Alphanumeric Shellcode Generators
Dec 28, 2014 00:00 · 679 words · 4 minutes read
A common and important class of attack on computer systems is the code injection attack. This attack has two phases: a) injection of code (a.k.a. the shellcode), and b) execution of the injected code. Typically, code is injected in placeholders for data. So, while the target program expects data, the attacker instead sends code (disguised as data). The attacker then redirects the program execution to the injected code. To do this, the attacker can exploit program vulnerabilities such as buffer overflows.
The ASCII ranges 0x30−0x39 (0-9), 0x41−0x5a (A-Z) and 0x61−0x7a (a-z) form the alphanumeric character set. Shellcodes typically consist of bytes that are not alphanumeric. To counter shellcode injection, we can inspect each byte of the incoming data and discard any byte that is not an alphanumeric character. Such filtering does not provide adequate protection, as it is feasible to construct shellcodes that consistent of only alphanumeric bytes. However, constructing alphanumeric shellcodes by hand is a non-trivial and tedious task. Rix [2] developed a tool to automate the conversion of non-alphanumeric shellcode into alphanumeric shellcode for the x86 architecture. His tool encodes the non-alphanumeric bytes into alphanumeric bytes and further embeds instructions within the output shellcode, whose purpose is to decode (or recover) the original bytes at runtime. Rix uses the XOR instruction (which is alphanumeric for many combinations of operands on x86) to recover the non-alphanumeric bytes of the shellcode. The XOR instructions use specific hardcoded constants for each non-alphanumeric byte that is encoded. The most important drawback of Rix’s approach is that every non-alphanumeric byte of the original shellcode requires separate instructions to be embedded in the modified shellcode. This increases the size of the modified shellcode, which typically is over 4 times the size of the original shellcode.
Jan Wever introduced the looped decoding approach as an alternative to the sequential decoding used by Rix. The encoding scheme used by Wever modifies both alphanumeric and non-alphanumeric bytes of the shellcode. The decoding logic is implemented in the form of a loop, whose size is independent of the size of the encoded shellcode. Using a fixed size decoder helps to reduce the size of the modified shellcode, which is important due to the constraints placed on the shellcode.

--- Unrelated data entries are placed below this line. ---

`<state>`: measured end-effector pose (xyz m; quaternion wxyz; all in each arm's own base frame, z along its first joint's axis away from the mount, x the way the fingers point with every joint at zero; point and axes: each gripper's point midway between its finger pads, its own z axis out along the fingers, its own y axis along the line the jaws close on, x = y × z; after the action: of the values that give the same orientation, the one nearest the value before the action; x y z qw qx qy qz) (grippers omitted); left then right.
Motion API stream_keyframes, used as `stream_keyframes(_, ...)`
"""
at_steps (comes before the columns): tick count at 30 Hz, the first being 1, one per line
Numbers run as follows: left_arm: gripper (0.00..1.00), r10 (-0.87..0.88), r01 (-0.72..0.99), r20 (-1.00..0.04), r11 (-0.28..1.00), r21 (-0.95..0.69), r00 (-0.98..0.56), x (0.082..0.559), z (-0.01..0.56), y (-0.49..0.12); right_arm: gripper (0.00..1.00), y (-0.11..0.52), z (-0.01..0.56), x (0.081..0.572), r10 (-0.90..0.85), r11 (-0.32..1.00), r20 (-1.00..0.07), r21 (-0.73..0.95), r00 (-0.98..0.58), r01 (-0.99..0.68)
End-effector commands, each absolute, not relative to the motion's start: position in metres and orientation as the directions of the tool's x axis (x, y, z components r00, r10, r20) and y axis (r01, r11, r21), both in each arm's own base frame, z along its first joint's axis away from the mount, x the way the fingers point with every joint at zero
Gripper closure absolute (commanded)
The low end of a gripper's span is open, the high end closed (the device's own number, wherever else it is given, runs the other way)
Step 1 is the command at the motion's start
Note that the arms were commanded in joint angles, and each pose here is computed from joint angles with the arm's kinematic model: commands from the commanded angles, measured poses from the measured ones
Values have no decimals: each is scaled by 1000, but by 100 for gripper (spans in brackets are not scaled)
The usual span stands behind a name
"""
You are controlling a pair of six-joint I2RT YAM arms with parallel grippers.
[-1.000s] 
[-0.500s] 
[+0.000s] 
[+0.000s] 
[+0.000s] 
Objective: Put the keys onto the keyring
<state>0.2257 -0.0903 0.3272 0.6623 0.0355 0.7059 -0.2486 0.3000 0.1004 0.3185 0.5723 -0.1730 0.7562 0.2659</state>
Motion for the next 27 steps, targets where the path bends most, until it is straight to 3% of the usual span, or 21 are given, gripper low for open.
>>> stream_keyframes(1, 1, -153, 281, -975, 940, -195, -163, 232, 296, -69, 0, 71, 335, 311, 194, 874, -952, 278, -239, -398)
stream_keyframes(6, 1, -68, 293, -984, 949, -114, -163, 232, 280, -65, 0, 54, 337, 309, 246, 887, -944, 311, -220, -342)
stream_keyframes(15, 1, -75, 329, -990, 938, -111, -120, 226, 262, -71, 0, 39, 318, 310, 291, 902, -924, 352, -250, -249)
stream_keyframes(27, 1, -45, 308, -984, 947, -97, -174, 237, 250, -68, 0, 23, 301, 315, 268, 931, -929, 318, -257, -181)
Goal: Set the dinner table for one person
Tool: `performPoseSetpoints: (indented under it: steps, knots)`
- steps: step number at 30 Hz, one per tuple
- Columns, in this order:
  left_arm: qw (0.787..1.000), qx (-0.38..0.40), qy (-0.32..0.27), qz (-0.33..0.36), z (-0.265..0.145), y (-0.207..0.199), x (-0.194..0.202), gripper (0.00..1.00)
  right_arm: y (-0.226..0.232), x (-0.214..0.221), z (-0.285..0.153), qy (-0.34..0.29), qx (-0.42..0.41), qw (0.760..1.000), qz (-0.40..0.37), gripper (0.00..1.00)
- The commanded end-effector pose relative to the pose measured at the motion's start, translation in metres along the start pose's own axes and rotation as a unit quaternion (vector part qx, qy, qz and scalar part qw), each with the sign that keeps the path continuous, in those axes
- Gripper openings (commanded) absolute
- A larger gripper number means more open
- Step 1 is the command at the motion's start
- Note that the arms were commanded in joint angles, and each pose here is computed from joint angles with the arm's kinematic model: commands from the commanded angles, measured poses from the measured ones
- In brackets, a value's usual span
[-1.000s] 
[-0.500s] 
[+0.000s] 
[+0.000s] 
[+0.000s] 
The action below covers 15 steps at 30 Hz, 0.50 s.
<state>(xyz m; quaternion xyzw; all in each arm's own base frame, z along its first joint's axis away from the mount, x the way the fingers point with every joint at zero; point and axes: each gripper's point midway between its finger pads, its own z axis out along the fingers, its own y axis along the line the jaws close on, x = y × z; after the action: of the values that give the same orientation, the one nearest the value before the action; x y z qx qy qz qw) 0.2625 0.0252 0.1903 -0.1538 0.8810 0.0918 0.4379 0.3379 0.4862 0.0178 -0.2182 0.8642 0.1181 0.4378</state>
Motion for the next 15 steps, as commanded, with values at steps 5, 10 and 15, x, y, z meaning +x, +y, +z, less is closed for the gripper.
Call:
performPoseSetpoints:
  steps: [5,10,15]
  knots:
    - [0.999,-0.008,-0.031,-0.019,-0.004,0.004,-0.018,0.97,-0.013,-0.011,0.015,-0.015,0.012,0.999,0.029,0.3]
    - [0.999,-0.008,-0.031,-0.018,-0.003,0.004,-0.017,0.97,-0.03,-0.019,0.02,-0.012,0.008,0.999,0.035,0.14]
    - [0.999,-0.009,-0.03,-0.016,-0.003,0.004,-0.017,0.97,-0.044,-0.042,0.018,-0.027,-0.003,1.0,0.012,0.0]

The exploit shellcodes typically spawn a shell, copy a file (like
passwd
), export, and so on. Such shellcodes have alphanumeric characters like filenames (e.g. “/bin/sh”
or “/etc/passwd”) and ports (e.g. 8080) in them, to name a few. Over and above, there are some instructions that are partly or completely alphanumeric. So, if we only patch the non-alphanumeric bytes in the shellcode, then it results in a more compact alphanumeric shellcode encoding. Using a looped decoder, as opposed to a sequential decoder, also helps to reduce the size of the final alphanumeric shellcode. In this paper we propose two new encoding schemes: Non-Alpha Touch and Alpha Freedom. The main idea behind the proposed schemes is to patch only the non-alphanumeric bytes (Rix’s idea), but using a looped decoder (Jan Wever’s idea). The performance of our schemes depends on the number of non-alphanumeric bytes present in the original shell- code. We demonstrate that our schemes yield more compact encodings than Jan Wever’s Encoder, for many shellcodes.
In the Non-Alpha Touch scheme, a fixed alphanumeric byte (called the alpha mark ) is inserted before every non-alphanumeric byte in the original shellcode. Each non-alphanumeric byte is replaced with two corresponding alphanumeric bytes, which represent the encoded form of the non-alphanumeric byte. At runtime, the decoding loop uses the alpha mark to determine the portions of the shellcode which need to be decoded. This scheme uses three bytes to encode each non-alphanumeric byte in the original shellcode.
In the Alpha Freedom scheme, we add a tweak to the encoding scheme, which allows the decoding loop to determine the need for decoding without the alpha mark . This helps further reduce the number of encoding bytes to two for every non-alphanumeric byte in the original shellcode. This is done by constricting the range of allowed alphanumeric values that can be used in the encoded shellcode.